SPSSX Discussion

MATCH FILES

Classic

List

Threaded

5 messages Options

Ron0z

MATCH FILES

I’m trying to MATCH FILES that do not have a common key. I can think of a solution but the word clumsy comes to mind. Perhaps someone out there may have experienced something similar and can pass on their experience.

There are two data files. This is data from an educational instruction.

Each record in file A can be identified by student, course, subject, date (YYYYMMDD as A8).
Each record in file B can be identified by student, course, subject, CRN (a number stored as A5).

If, with either file, I were to
AGGREGATE OUTFILE = *
/BREAK = student course subject
/COUNT = N.
A FREQUENCY of count would show several thousand records with count = 1, and a few hundred with count = 2, 3, 4.

Here's the clumsy part: I was thinking of computing a new variable from date, and another from CRN, having the same data type. I was thinking of sorting on these variables (date, CRN) and assigning a numeric value, but at this point I haven’t worked out how to do that.

If someone knows of something that's more elegant that would be nice.

Mike

Re: MATCH FILES

You leave a lot of questions unanswered. I had to deal with
a similar situation years back when I had to match pre-test
(September testing) with post-test (May testing) with the primary
goal of identifying pupils who had been in a remediation program.
In this context, I knew everyone at pre-test had to have a post-test
unless their data had somehow was not entered. Similarly,
each pupil should have a post-test unless their data was not
entered or they dropped out during the school year.

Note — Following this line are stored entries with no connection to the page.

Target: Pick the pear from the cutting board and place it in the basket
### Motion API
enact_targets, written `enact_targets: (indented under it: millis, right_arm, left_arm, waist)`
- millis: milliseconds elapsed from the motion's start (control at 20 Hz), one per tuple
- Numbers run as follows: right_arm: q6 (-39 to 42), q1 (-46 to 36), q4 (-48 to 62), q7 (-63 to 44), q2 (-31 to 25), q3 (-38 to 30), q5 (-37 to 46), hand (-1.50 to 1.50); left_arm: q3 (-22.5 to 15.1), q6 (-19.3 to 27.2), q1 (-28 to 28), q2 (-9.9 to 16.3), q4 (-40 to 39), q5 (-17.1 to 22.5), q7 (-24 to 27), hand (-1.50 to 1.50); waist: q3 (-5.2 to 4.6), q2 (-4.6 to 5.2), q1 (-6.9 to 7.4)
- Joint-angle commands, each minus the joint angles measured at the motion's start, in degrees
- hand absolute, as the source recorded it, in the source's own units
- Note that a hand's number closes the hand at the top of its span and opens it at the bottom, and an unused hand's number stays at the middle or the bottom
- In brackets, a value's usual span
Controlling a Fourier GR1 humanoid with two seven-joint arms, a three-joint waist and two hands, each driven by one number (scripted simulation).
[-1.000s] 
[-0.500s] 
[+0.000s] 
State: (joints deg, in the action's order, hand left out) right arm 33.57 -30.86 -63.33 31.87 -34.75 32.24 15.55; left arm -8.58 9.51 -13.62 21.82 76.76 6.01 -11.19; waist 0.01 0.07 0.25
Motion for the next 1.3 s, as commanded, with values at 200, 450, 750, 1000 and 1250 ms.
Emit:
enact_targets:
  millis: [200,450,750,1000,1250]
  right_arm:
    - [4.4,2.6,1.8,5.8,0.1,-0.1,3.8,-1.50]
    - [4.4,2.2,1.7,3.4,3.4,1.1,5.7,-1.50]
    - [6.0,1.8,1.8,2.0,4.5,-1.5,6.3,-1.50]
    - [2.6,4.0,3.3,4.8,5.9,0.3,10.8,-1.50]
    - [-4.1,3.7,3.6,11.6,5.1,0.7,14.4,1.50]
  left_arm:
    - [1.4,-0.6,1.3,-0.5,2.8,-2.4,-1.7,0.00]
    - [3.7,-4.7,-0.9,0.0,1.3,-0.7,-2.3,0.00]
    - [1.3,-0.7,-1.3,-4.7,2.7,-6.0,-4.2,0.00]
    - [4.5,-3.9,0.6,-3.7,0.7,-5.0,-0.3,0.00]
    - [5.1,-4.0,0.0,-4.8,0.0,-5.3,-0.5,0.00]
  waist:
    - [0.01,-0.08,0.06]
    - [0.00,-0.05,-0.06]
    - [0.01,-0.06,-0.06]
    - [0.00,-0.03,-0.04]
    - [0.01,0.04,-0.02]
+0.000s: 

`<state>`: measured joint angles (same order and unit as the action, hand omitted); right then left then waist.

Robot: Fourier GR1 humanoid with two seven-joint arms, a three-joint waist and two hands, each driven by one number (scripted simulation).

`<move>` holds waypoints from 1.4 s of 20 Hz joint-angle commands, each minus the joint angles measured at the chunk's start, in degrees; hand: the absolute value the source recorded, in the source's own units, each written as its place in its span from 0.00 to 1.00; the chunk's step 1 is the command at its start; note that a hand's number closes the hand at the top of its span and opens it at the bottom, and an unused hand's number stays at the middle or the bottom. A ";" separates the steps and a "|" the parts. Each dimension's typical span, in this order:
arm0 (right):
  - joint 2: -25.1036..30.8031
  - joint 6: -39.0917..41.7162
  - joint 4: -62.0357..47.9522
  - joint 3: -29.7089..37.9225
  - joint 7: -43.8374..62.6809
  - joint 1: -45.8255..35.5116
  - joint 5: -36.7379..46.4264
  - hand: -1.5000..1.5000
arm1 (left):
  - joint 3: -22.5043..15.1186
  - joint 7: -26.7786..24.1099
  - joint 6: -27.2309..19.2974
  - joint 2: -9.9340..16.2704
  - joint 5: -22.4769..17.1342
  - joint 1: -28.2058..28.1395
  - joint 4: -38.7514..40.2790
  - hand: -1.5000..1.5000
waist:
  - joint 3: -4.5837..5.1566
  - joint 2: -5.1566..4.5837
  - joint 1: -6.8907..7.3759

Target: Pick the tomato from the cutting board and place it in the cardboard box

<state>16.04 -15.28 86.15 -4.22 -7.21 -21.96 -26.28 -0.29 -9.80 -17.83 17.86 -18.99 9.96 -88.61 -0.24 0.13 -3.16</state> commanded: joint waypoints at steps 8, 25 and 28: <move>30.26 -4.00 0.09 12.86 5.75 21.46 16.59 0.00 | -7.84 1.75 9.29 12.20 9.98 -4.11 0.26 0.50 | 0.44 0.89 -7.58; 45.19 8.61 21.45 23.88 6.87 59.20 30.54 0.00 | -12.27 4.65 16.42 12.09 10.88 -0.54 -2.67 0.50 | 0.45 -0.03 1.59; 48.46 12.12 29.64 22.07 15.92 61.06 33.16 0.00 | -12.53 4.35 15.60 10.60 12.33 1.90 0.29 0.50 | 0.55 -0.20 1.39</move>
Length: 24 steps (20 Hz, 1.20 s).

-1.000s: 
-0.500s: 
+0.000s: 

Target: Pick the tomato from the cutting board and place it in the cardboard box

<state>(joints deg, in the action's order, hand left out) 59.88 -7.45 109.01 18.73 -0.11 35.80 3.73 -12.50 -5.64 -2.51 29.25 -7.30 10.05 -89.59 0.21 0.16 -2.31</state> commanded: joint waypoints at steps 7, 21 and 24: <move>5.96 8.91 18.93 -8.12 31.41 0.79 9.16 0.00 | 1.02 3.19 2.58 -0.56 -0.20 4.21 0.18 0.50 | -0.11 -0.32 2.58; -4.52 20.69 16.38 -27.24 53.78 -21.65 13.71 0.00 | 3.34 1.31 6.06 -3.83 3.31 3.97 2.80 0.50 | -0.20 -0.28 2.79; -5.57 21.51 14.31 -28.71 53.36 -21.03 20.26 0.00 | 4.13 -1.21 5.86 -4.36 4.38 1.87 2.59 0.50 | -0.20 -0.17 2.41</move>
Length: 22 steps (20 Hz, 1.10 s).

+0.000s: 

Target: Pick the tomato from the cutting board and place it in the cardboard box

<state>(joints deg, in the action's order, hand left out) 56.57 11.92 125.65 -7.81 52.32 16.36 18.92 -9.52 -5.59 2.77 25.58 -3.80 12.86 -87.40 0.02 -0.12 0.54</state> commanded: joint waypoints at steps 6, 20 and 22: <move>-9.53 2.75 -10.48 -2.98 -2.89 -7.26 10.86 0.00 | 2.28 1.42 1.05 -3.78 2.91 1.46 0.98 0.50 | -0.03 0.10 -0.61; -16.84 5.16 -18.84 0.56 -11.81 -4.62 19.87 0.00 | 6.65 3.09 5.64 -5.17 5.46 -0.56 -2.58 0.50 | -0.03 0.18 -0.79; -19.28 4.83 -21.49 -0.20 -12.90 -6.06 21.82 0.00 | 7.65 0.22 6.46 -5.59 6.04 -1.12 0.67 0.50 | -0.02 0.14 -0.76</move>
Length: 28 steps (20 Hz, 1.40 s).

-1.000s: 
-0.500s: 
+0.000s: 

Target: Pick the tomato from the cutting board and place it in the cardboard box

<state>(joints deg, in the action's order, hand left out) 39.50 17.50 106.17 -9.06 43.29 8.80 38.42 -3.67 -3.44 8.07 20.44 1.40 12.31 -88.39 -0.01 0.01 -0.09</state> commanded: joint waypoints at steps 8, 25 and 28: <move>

Duplicates at pre-test or post-test either repeats of the same
student (or an error entry and a correct entry) or different
students who are have the same name and similar info
but have to be distinguished as two (or more) different cases.

So, what is the relationship of file 1 to file 2? Is it a pre-test-
post-test situation? What percentage of matches do you
expect and why? For data you describe below in the aggregate
results, why do you have counts greater than 1? Are these
duplicates, errors, legitimate values (i.e., repeated measures
on the same pupil -- why did this occur?). And so on.

I assume that the variable "student" means that it is the pupil
name and that it is the same type in both files (e.g., A25).

You don't indicate how many cases you have in the two files
(I assume that they don't match but, again, you don't explain
why). A brute force method you might consider is the following

(1) Create a file based on file 1 containing student, course, subject
but with 1 at the end (i.e., student1, etc.)

(2) Sort cases on student, course, and subject.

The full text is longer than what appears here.